CLI. Madre Tierra

La conversación continuó durante la cena. Me sorprendió que mi amiga tuviera tantos conocimientos sobre materias relacionadas con el ocultismo, lo cierto es que todo aquello me parecía muy interesante, y es que en alguna de mis investigaciones había tenido la oportunidad de escarbar en ese mundo. Asimismo no entendía por qué l’avi me había sugerido hablar con Gloria, qué relación podía tener ella con el niño desaparecido, supuse que era otra de las extravagancias de aquel viejo anclado en las supersticiones de tiempos pasados.
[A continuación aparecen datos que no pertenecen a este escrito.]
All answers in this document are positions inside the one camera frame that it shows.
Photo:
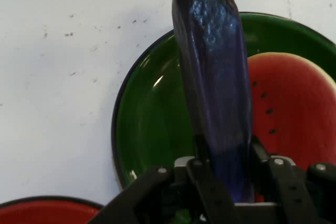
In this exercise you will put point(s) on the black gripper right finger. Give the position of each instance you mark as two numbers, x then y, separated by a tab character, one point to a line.
288	182

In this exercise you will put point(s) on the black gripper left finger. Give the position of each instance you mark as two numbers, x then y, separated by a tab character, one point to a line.
199	182

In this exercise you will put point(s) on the purple toy eggplant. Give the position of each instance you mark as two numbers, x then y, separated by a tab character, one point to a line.
218	82

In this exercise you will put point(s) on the red toy watermelon slice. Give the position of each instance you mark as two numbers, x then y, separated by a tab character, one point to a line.
296	108

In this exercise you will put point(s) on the green plate with black rim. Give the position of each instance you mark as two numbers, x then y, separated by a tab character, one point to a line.
157	119

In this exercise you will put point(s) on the red plate with black rim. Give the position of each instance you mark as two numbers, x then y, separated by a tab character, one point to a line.
44	212
Después de cenar ya había anochecido y mi amiga insistió en que me quedase a pasar la noche. Como se puede imaginar, no me costó aceptar.
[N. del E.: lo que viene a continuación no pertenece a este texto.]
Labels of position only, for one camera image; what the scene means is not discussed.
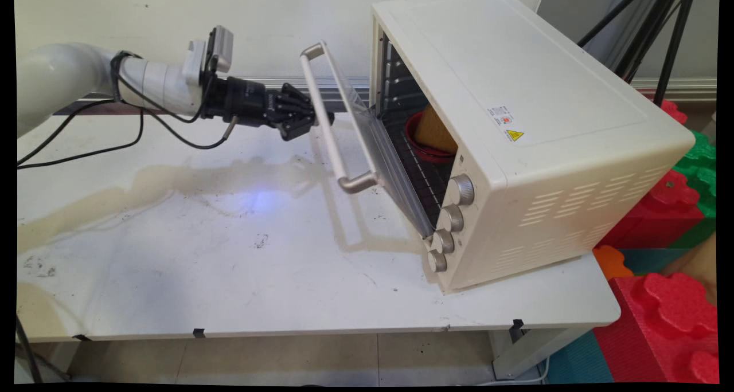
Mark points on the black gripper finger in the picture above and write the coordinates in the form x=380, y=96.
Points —
x=298, y=125
x=298, y=101

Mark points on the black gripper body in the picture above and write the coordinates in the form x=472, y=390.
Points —
x=241, y=101

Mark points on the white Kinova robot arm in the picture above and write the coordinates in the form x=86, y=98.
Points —
x=63, y=77

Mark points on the red bowl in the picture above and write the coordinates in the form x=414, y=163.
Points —
x=421, y=145

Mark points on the metal oven rack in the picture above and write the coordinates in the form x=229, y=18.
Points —
x=421, y=171

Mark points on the yellow-brown bread piece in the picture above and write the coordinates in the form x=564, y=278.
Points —
x=436, y=131

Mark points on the silver oven knob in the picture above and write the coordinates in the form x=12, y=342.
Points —
x=461, y=190
x=453, y=218
x=438, y=261
x=444, y=242

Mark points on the white label sticker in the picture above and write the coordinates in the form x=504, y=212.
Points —
x=500, y=116

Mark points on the yellow warning sticker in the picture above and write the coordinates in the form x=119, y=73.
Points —
x=514, y=135

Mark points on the cream toaster oven body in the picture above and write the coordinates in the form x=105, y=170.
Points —
x=516, y=65

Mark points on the white table leg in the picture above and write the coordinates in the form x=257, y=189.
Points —
x=533, y=352

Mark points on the orange foam piece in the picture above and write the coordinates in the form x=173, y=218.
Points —
x=610, y=261

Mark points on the teal foam mat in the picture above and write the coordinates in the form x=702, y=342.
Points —
x=579, y=360

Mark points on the small red foam piece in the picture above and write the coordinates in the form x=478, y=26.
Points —
x=675, y=112

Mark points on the black tripod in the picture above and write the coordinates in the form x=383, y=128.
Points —
x=674, y=42

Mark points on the green foam block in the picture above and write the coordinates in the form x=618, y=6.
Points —
x=699, y=163

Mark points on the large red foam block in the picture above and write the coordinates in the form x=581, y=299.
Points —
x=659, y=329

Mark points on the aluminium rail along wall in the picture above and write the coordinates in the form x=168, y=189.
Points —
x=332, y=91

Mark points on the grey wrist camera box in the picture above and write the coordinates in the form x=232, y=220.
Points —
x=221, y=45
Mi habitación era amplia, con antiguos muebles de madera, sin objetos tan habituales como una lámpara eléctrica o una radio. Antes de echarme a dormir, permanecí un rato apoyado en el alféizar de la ventana, la luna, en avanzada fase creciente, permitía observar con claridad los alrededores, una brisa fresca de montaña me trajo el intenso aroma de la hierba, no puedo describir la sensación de bienestar que experimentaba. Cuando caí en la mullida cama no tardé en conciliar el sueño. Sin embargo unas horas más tarde desperté bruscamente. Creía haber escuchado un niño llorando. Como solamente pude percibir silencio, me di la vuelta, quizá había sido producto de mi imaginación. Al poco volvió a sonar aquel extraño sollozo. Parecía que procedía de algún lugar de la masía. Instintivamente, como suelo hacer casi todas las cosas, me levanté para explorar. Ya en el pasillo pude comprobar que el sonido era muy real. Aquello no encajaba. Gloria no me había contado que compartiera la casa con alguien, y menos con un niño, de hecho, la gente del pueblo afirmaba que vivía completamente sola. Por otro lado, el consejo de l’avi iba adquiriendo un sombrío sentido. No sabía aún por qué, pero mi amiga me estaba ocultando algo, algo importante. El caso es que unos pasos resonaron en el salón y a continuación un portazo. Alguien había salido. Fui hasta una ventana. Bajo la luz de la luna pude distinguir una silueta que corría, llevaba una túnica blanca y tenía largos cabellos. En principio la descripción coincidía con la de Gloria. Necesitaba saber adónde se dirigía de forma tan precipitada.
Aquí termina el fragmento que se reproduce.